Each line below is to be copied exactly; images do not go into the copy.

.....

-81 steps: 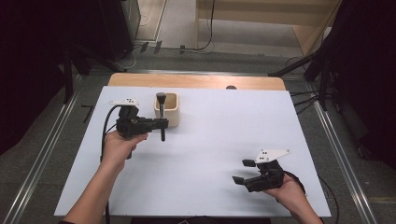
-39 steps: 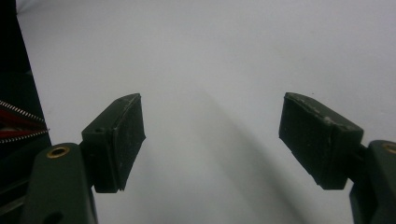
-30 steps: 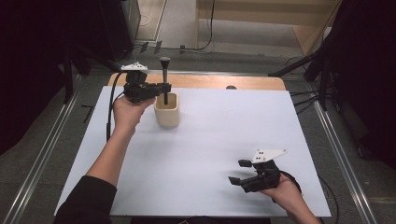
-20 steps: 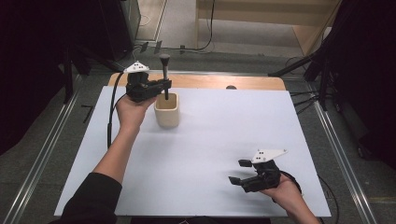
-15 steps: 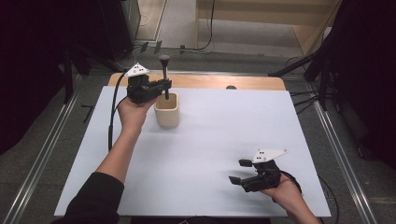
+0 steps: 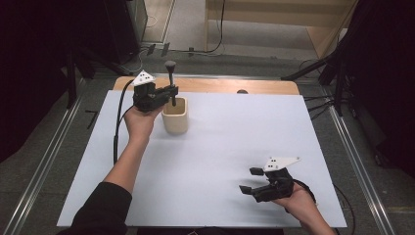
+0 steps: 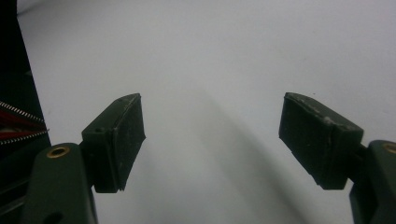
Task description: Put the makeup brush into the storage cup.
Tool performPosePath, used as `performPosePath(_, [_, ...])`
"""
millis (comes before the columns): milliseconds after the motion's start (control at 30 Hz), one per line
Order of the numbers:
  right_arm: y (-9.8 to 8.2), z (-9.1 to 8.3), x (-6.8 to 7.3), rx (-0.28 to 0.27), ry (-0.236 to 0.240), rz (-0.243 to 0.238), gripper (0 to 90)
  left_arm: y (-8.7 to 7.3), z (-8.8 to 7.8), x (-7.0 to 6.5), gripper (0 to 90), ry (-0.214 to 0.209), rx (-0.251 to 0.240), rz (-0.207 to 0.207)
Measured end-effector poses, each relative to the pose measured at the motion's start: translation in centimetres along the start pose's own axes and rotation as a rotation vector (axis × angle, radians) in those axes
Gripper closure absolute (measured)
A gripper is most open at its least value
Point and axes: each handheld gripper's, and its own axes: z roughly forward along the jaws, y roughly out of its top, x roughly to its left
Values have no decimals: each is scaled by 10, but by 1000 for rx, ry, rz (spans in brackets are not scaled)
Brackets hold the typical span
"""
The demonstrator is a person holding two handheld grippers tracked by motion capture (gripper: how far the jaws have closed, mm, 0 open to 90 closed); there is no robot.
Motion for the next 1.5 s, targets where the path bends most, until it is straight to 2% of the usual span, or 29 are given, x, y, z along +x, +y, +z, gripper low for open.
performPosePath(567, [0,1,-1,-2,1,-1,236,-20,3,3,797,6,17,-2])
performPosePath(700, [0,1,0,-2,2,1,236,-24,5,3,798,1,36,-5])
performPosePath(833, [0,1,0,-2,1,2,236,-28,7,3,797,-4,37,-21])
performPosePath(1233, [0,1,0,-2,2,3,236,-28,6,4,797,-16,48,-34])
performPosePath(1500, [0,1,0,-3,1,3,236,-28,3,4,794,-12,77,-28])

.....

▶ **Your solution**
-81 steps: 
-39 steps: 
-30 steps: 
-20 steps: 
-15 steps: 
+0 steps: 
+0 steps: 
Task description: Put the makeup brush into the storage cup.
Tool performPosePath, used as `performPosePath(_, [_, ...])`
"""
millis (comes before the columns): milliseconds after the motion's start (control at 30 Hz), one per line
Order of the numbers:
  right_arm: y (-9.8 to 8.2), z (-9.1 to 8.3), x (-6.8 to 7.3), rx (-0.28 to 0.27), ry (-0.236 to 0.240), rz (-0.243 to 0.238), gripper (0 to 90)
  left_arm: y (-8.7 to 7.3), z (-8.8 to 7.8), x (-7.0 to 6.5), gripper (0 to 90), ry (-0.214 to 0.209), rx (-0.251 to 0.240), rz (-0.207 to 0.207)
Measured end-effector poses, each relative to the pose measured at the motion's start: translation in centimetres along the start pose's own axes and rotation as a rotation vector (axis × angle, radians) in those axes
Gripper closure absolute (measured)
A gripper is most open at its least value
Point and axes: each handheld gripper's, and its own axes: z roughly forward along the jaws, y roughly out of its top, x roughly to its left
Values have no decimals: each is scaled by 10, but by 1000 for rx, ry, rz (spans in brackets are not scaled)
Brackets hold the typical span
"""
The demonstrator is a person holding two handheld grippers tracked by motion capture (gripper: how far the jaws have closed, mm, 0 open to 90 closed); there is no robot.
Motion for the next 1.5 s, targets where the path bends most, until it is straight to 2% of the usual span, or 29 are given, x, y, z along +x, +y, +z, gripper low for open.
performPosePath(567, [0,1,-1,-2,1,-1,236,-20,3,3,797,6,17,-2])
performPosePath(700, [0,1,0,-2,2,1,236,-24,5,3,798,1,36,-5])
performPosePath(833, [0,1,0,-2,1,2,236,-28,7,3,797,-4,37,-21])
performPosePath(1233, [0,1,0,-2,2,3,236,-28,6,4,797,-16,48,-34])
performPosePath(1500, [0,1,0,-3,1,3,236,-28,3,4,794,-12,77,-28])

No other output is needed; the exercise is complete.